Work task »
The answer must consist of each line of the records below that contains the string "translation".

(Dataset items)
*-*-*

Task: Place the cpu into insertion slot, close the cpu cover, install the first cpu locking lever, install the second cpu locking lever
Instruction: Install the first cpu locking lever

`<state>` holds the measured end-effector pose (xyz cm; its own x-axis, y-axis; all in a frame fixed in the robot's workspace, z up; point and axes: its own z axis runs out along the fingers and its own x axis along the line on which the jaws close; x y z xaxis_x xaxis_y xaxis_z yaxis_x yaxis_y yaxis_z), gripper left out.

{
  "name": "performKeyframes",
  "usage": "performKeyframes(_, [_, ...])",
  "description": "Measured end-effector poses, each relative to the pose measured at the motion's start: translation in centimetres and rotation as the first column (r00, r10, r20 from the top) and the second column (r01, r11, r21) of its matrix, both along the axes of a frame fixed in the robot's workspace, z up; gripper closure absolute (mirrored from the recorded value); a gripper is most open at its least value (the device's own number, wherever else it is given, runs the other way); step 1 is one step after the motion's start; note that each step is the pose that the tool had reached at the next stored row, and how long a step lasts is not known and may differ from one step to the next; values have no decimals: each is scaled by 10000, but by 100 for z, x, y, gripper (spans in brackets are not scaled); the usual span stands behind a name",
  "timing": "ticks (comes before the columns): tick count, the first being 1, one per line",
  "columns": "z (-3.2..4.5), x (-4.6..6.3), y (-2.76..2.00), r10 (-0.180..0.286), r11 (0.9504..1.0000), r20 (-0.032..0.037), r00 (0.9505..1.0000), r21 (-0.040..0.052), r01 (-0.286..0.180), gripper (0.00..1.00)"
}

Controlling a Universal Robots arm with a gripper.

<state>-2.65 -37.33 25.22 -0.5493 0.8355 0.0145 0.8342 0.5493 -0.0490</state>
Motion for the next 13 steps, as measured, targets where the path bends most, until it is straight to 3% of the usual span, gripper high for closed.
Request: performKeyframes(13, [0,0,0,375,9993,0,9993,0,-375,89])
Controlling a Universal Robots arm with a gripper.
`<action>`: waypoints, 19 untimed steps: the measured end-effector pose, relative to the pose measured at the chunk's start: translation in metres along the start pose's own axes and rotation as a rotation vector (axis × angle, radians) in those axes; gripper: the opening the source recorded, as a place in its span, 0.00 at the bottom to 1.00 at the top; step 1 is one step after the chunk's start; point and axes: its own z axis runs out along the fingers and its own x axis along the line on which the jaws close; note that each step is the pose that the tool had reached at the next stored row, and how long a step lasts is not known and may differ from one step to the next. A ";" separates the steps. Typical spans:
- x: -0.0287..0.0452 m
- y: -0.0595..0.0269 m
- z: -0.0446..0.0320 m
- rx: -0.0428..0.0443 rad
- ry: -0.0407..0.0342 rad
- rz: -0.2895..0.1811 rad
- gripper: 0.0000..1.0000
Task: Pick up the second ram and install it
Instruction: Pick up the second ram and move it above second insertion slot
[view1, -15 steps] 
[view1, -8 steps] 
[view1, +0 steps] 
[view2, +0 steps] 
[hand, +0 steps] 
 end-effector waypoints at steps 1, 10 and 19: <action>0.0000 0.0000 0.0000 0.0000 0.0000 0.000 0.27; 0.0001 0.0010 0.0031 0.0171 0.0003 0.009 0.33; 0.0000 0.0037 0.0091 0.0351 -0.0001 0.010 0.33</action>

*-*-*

Written response »
  "description": "Measured end-effector poses, each relative to the pose measured at the motion's start: translation in centimetres and rotation as the first column (r00, r10, r20 from the top) and the second column (r01, r11, r21) of its matrix, both along the axes of a frame fixed in the robot's workspace, z up; gripper closure absolute (mirrored from the recorded value); a gripper is most open at its least value (the device's own number, wherever else it is given, runs the other way); step 1 is one step after the motion's start; note that each step is the pose that the tool had reached at the next stored row, and how long a step lasts is not known and may differ from one step to the next; values have no decimals: each is scaled by 10000, but by 100 for z, x, y, gripper (spans in brackets are not scaled); the usual span stands behind a name",
`<action>`: waypoints, 19 untimed steps: the measured end-effector pose, relative to the pose measured at the chunk's start: translation in metres along the start pose's own axes and rotation as a rotation vector (axis × angle, radians) in those axes; gripper: the opening the source recorded, as a place in its span, 0.00 at the bottom to 1.00 at the top; step 1 is one step after the chunk's start; point and axes: its own z axis runs out along the fingers and its own x axis along the line on which the jaws close; note that each step is the pose that the tool had reached at the next stored row, and how long a step lasts is not known and may differ from one step to the next. A ";" separates the steps. Typical spans:

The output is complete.